In the present study, we also found that serum HMGB1 levels were significantly higher in patients with breast cancer than in patients with benign breast disease and normal healthy subjects. Since HMGB1 is translocated to the cytoplasm and secreted by cancer cells, we measured serum HMGB1 levels to evaluate the diagnostic significance of serum HMGB1 in breast cancer. Our findings suggest that serum HMGB1 levels can be used as a novel diagnostic marker. Previous studies have shown that serum HMGB1 levels are elevated in patients with various types of cancer, including gastric, non-small cell lung, and cervical cancers, and hepatocellular carcinoma.3942 However, in contrast with our finding that tissue HMGB1 levels closely correlated with the differentiation, lymphatic metastasis, and TNM stage of breast cancer, there was no correlation between the corresponding serum HMGB1 levels and these clinicopathological parameters. This may be because very low amounts of HMGB1 are secreted from cancer cells. In addition, the relatively small number of samples is a limitation of our study.
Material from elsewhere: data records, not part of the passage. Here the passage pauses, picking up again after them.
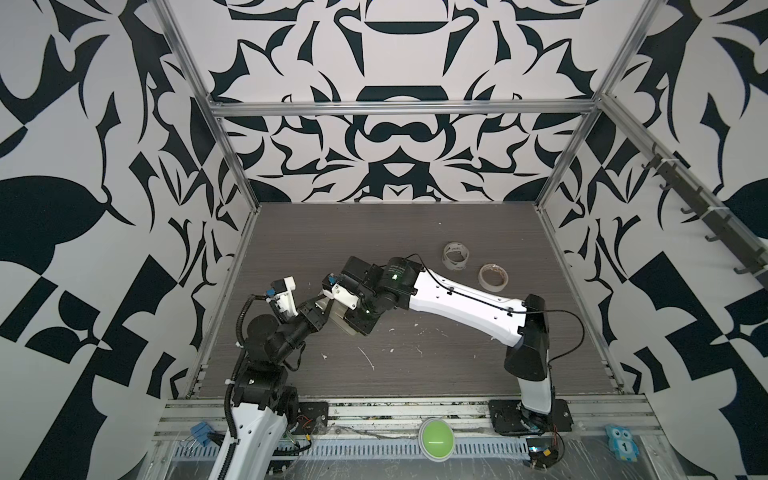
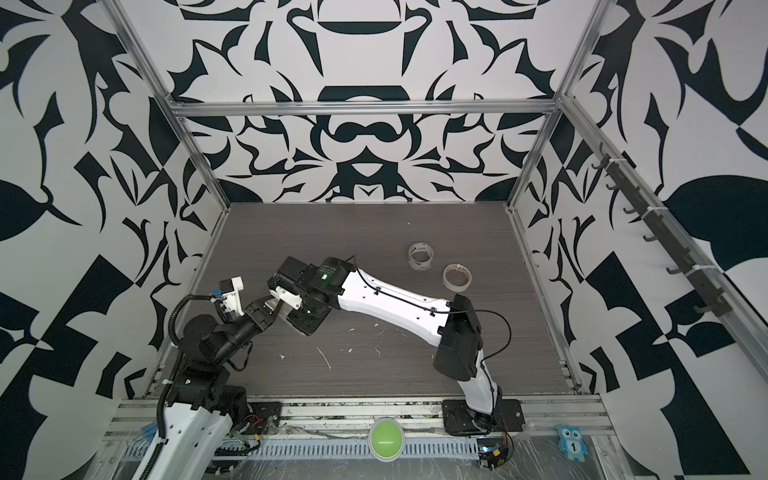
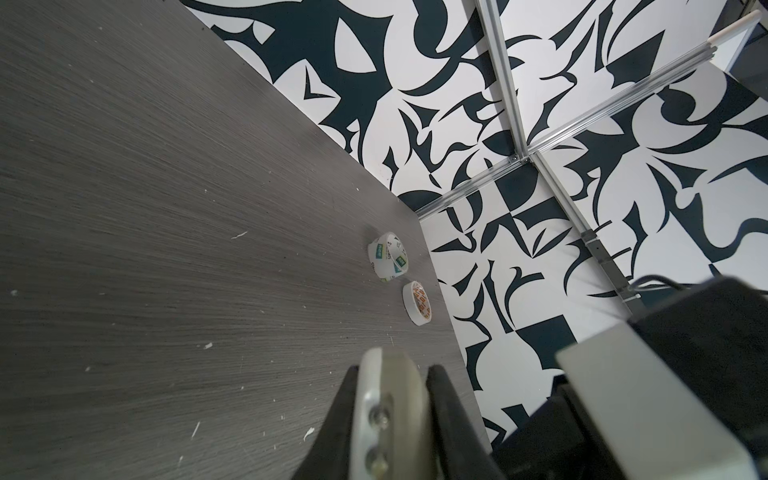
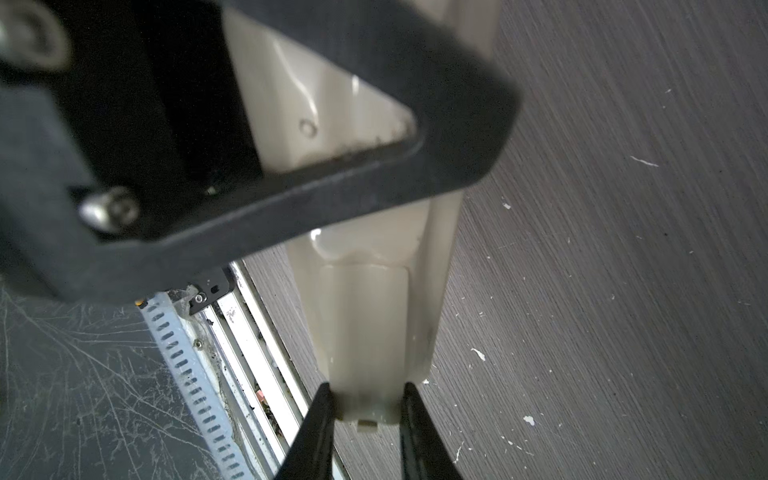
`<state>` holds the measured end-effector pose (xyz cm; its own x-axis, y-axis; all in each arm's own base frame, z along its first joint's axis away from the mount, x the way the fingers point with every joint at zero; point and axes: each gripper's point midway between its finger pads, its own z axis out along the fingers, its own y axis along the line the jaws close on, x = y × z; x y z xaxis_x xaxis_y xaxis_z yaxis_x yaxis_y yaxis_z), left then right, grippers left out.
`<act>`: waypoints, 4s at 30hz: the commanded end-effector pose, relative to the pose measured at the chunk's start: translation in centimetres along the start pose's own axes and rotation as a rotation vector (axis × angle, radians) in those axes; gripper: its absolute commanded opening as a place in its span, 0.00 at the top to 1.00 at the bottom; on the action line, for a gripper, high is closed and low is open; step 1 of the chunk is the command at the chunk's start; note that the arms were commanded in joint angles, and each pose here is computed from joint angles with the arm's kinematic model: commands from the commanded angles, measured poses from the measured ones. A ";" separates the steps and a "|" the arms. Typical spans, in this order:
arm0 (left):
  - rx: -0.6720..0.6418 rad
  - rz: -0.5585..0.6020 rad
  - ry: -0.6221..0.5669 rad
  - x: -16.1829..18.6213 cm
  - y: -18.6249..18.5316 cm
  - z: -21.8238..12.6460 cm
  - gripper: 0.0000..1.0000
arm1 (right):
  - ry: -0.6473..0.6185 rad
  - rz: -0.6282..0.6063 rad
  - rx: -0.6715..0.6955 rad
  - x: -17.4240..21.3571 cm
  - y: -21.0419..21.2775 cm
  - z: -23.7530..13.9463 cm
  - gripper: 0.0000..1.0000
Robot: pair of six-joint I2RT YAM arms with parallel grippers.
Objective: Load the batteries into the remote control
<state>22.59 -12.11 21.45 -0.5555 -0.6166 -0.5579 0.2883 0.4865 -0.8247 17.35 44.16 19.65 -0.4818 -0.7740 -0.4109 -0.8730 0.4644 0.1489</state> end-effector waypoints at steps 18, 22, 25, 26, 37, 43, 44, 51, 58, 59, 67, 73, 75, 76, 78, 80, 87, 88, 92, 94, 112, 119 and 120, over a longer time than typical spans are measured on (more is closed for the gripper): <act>0.080 -0.021 -0.001 0.0 -1.5 -0.2 1.00 | -0.101 0.000 0.021 -2.1 0.4 -2.3 0.86; 0.081 -0.021 0.000 0.0 -1.5 -0.2 1.00 | -0.105 -0.002 0.024 -2.2 0.4 -2.4 0.83; 0.080 -0.022 0.004 0.1 -1.4 -0.2 1.00 | -0.104 0.001 0.031 -2.2 0.3 -2.3 0.81; 0.079 -0.023 0.005 0.2 -1.3 -0.2 1.00 | -0.103 0.001 0.033 -2.2 0.3 -2.3 0.80; 0.078 -0.025 0.004 0.2 -1.2 -0.1 1.00 | -0.100 0.009 0.048 -2.3 0.1 -2.3 0.75; 0.085 -0.027 -0.002 0.1 -1.4 -0.2 1.00 | -0.102 0.010 0.052 -2.4 0.1 -2.3 0.71; 0.088 -0.028 -0.002 0.1 -1.5 -0.3 1.00 | -0.104 0.009 0.052 -2.5 0.1 -2.4 0.70; 0.100 -0.048 -0.009 0.0 -1.7 -0.3 1.00 | -0.114 0.008 0.055 -2.6 0.2 -2.7 0.66; 0.104 -0.050 -0.011 -0.1 -1.8 -0.3 1.00 | -0.109 0.008 0.063 -2.4 0.1 -2.8 0.60; 0.104 -0.051 -0.010 -0.1 -1.8 -0.3 1.00 | -0.112 0.008 0.064 -2.5 0.0 -2.9 0.59; 0.099 -0.053 -0.009 0.0 -1.6 -0.2 1.00 | -0.134 0.001 0.058 -3.0 0.3 -3.3 0.42; 0.098 -0.056 -0.009 -0.1 -1.6 -0.2 1.00 | -0.160 0.001 0.057 -3.6 0.5 -4.2 0.36; 0.099 -0.059 -0.005 -0.1 -1.7 -0.1 1.00 | -0.176 -0.004 0.055 -3.9 0.6 -5.0 0.36; 0.098 -0.063 -0.003 0.0 -1.6 -0.1 1.00 | -0.182 -0.005 0.057 -4.0 0.6 -5.3 0.37; 0.101 -0.073 -0.001 0.0 -1.7 -0.1 1.00 | -0.196 -0.011 0.058 -4.1 0.7 -6.1 0.38; 0.104 -0.084 0.003 0.1 -1.7 0.0 1.00 | -0.211 -0.019 0.058 -4.2 0.8 -7.1 0.39; 0.157 -0.161 0.064 0.8 -2.3 0.5 1.00 | -0.307 -0.088 0.055 -3.5 1.0 -11.5 0.40; 0.170 -0.171 0.073 0.8 -2.5 0.6 1.00 | -0.312 -0.103 0.058 -3.2 1.0 -11.9 0.40; 0.205 -0.182 0.116 1.2 -3.2 0.7 1.00 | -0.321 -0.156 0.067 -1.9 0.9 -13.0 0.40; 0.228 -0.183 0.144 1.4 -3.8 0.7 1.00 | -0.330 -0.180 0.064 -1.3 0.9 -13.4 0.40; 0.366 -0.246 0.272 1.9 -6.9 0.5 1.00 | -0.381 -0.313 0.060 0.8 1.0 -12.5 0.37; 0.380 -0.246 0.287 2.0 -7.3 0.4 1.00 | -0.370 -0.295 0.021 0.2 1.4 -10.7 0.39; 0.382 -0.246 0.288 2.0 -7.3 0.4 1.00 | -0.366 -0.299 0.021 0.2 1.5 -10.5 0.39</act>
<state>20.33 -16.90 24.19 -0.8248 -0.4820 -0.2956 0.2898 0.0884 -0.9530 15.28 39.22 28.35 -0.1625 -0.7057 -0.6896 -0.9623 0.2679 -0.0475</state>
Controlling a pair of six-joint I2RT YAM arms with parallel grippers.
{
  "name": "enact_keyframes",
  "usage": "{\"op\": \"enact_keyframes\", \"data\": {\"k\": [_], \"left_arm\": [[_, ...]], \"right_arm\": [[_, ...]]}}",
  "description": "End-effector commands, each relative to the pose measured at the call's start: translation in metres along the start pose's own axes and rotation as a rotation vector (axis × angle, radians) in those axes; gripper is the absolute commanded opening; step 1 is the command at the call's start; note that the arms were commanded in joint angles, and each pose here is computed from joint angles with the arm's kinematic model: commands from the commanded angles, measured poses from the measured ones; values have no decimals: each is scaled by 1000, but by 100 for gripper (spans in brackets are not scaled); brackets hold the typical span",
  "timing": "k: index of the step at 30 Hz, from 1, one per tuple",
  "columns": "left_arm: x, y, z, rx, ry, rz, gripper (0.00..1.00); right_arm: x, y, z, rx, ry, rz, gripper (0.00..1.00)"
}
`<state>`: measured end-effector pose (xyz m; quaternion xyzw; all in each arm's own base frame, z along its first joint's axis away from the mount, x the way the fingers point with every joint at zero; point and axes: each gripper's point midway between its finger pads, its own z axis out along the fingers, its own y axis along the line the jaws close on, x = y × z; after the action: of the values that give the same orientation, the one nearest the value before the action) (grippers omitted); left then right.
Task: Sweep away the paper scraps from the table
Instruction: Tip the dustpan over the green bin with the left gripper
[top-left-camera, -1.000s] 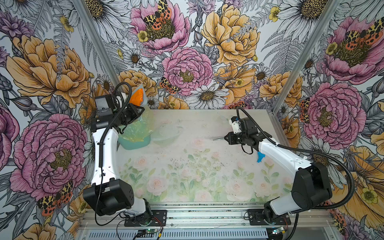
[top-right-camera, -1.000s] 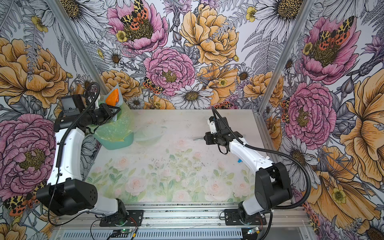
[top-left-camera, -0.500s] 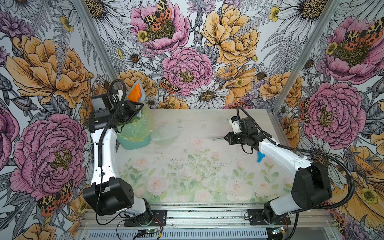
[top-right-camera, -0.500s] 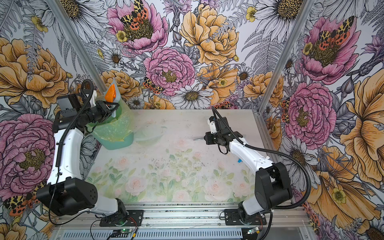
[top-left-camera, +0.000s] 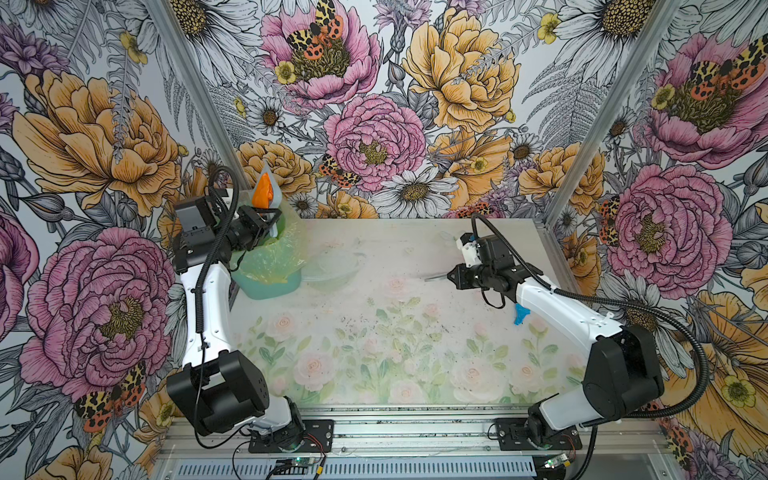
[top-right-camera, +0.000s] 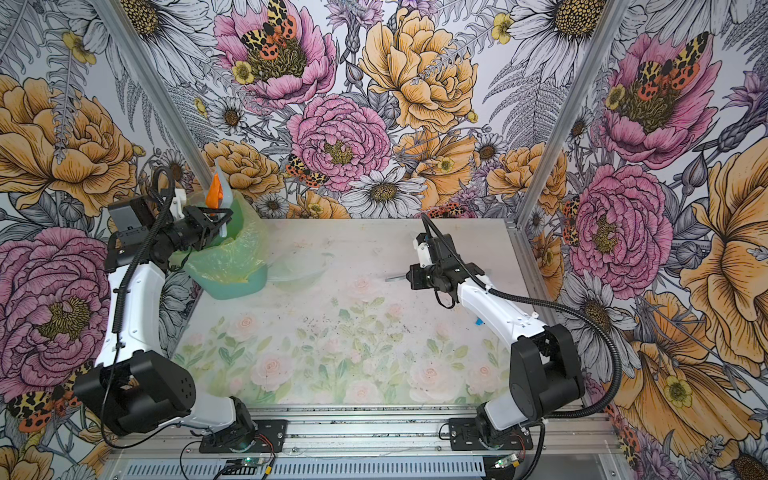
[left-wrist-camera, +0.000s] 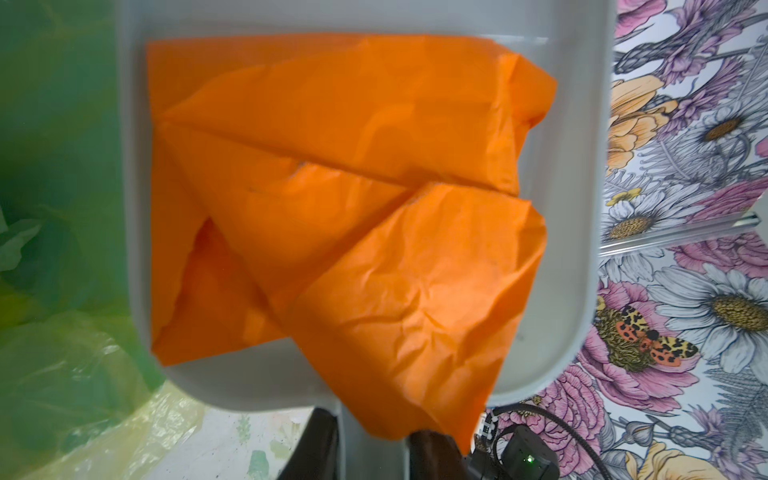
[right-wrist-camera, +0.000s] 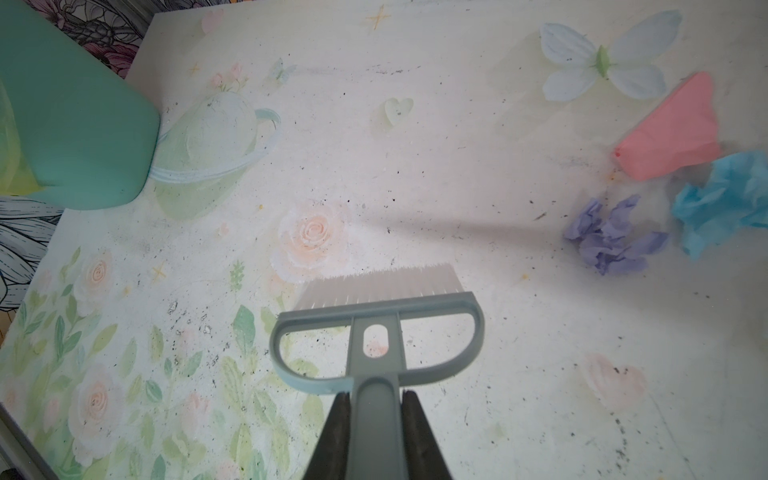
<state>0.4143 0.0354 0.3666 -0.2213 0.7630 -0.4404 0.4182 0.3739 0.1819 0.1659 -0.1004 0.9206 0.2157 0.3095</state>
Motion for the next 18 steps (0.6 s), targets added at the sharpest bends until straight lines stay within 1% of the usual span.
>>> {"op": "enact_keyframes", "data": {"k": [1,6,18], "left_arm": [[-6,-23,-12,121,-23,-20,0],[-10,-26,-16,204,-32,-94,0],[-11,-34,-26,264,-29,-166,0]], "right_arm": [[-6,1,-1,11,-29,-16,0],[-5,0,0,13,-25,-21,0],[-2,-2,3,16,-14,-26,0]]}}
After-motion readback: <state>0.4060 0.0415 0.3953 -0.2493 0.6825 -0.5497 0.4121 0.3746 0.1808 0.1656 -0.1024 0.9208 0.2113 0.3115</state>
Our preliminary results justify a larger-scale study to confirm the diagnostic value of HMGB1.

Conclusion

In summary, we found that HMGB1 protein levels were elevated in human breast cancer tissue over that of normal adjacent tissues or benign breast disease tissue, and were closely related to TNM stage, differentiation, and metastasis. This suggests that HMGB1 has an important role in the initiation, progression, and metastasis of breast cancer. We also found that serum HMGB1 levels were significantly higher in patients with breast cancer than in patients with benign breast disease or normal healthy subjects. This implies that serum HMGB1 levels may be useful as a diagnostic marker. Thus, HMGB1 warrants further study for targeted biological treatment of breast cancer.

Disclosure

The authors report no conflicts of interest in this work.